Investment Co. Inst. v. Camp, 401 U.S. 617


No. 61


Argued December 15, 1970
Decided April 5, 1971 *
401 U.S. 617

CERTIORARI TO THE UNITED STATES COURT OF APPEALS
FOR THE DISTRICT OF COLUMBIA CIRCUIT

Syllabus

Petitioners in No. 61, an association of open-end investment companies and several individual such companies, attack (1) portions of the Comptroller of the Currency’s Regulation 9, purporting to authorize banks to operate collective investment funds, as violative of the Glass-Steagall Banking Act of 1933 and (2) the Comptroller’s approval given First National City Bank to operate a collective investment fund. Petitioner in No. 59 seeks review of a Securities and Exchange Commission (SEC) order exempting that fund from certain provisions of the Investment Company Act of 1940. The District Court concluded in No. 61 that the challenged provisions of Regulation 9 were invalid. The Court of Appeals, after consolidating the cases, held that the Comptroller’s and the SEC’s actions were consonant with the relevant statutes, and affirmed the SEC’s order and reversed the District Court.

Held:

1. Petitioners in No. 61 do not lack standing to challenge whether national banks may legally enter a field in competition with them. Data Processing Service v. Camp, 397 U.S. 150. Pp. 620-621.

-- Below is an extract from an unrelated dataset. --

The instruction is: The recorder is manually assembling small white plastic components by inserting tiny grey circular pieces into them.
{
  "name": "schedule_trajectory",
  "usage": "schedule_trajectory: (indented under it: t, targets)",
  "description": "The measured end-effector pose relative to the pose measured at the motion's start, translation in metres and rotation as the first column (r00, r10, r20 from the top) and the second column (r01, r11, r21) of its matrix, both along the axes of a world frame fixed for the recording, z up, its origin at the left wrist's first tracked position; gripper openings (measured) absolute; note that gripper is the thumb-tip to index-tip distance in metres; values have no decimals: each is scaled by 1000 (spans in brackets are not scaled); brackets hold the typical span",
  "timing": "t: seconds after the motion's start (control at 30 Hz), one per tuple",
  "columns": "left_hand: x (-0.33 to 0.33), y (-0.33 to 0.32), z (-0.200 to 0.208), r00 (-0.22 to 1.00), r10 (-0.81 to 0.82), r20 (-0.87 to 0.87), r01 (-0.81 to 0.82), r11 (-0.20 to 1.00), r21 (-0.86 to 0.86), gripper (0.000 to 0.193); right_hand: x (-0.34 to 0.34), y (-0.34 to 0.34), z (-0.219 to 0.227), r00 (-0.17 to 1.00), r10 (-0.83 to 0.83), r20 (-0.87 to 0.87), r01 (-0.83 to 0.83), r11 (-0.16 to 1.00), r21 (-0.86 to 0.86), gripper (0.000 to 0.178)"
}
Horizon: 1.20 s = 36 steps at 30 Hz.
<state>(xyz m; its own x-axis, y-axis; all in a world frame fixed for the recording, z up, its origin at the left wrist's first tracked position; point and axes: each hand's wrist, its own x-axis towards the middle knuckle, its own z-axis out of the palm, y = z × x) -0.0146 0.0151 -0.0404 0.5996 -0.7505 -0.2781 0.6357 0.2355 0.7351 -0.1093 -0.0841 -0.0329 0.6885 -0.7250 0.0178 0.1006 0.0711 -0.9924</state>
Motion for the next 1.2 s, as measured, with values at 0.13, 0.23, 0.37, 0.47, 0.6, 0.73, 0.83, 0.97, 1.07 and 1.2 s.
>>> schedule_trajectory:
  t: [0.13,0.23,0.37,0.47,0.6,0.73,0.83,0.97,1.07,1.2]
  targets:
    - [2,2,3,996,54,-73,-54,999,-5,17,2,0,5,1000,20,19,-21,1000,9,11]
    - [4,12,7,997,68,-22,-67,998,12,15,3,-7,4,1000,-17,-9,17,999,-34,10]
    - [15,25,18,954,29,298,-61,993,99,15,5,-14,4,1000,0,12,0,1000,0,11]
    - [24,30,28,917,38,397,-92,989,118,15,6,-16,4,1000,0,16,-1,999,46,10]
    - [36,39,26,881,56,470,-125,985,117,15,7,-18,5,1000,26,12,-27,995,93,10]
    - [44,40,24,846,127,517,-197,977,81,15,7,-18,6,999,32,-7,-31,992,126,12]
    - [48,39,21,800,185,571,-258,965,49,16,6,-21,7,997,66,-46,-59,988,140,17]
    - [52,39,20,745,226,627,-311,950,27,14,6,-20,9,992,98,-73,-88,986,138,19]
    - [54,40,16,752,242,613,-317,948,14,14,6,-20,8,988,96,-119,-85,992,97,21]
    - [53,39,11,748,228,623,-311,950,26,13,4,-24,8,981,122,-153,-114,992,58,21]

2. The operation of a collective investment fund of the kind approved by the Comptroller, that is in direct competition with the mutual fund industry, involves a bank in the underwriting, issuing, selling, and distributing of securities in violation of §§ 16 and 21 of the Glass-Steagall Act. Pp. 621-639.

136 U.S.App.D.C. 241, 420 F.2d 83, reversed in No. 61, and vacated in No. 59.

STEWART, J., delivered the opinion of the Court, in which BLACK, DOUGLAS, BRENNAN, WHITE, and MARSHALL, JJ., joined. HARLAN, J., post, p. 639, and BLACKMUN, J., post, p. 642, filed dissenting opinion. BURGER, C.J., took no part in the consideration or decision of these cases.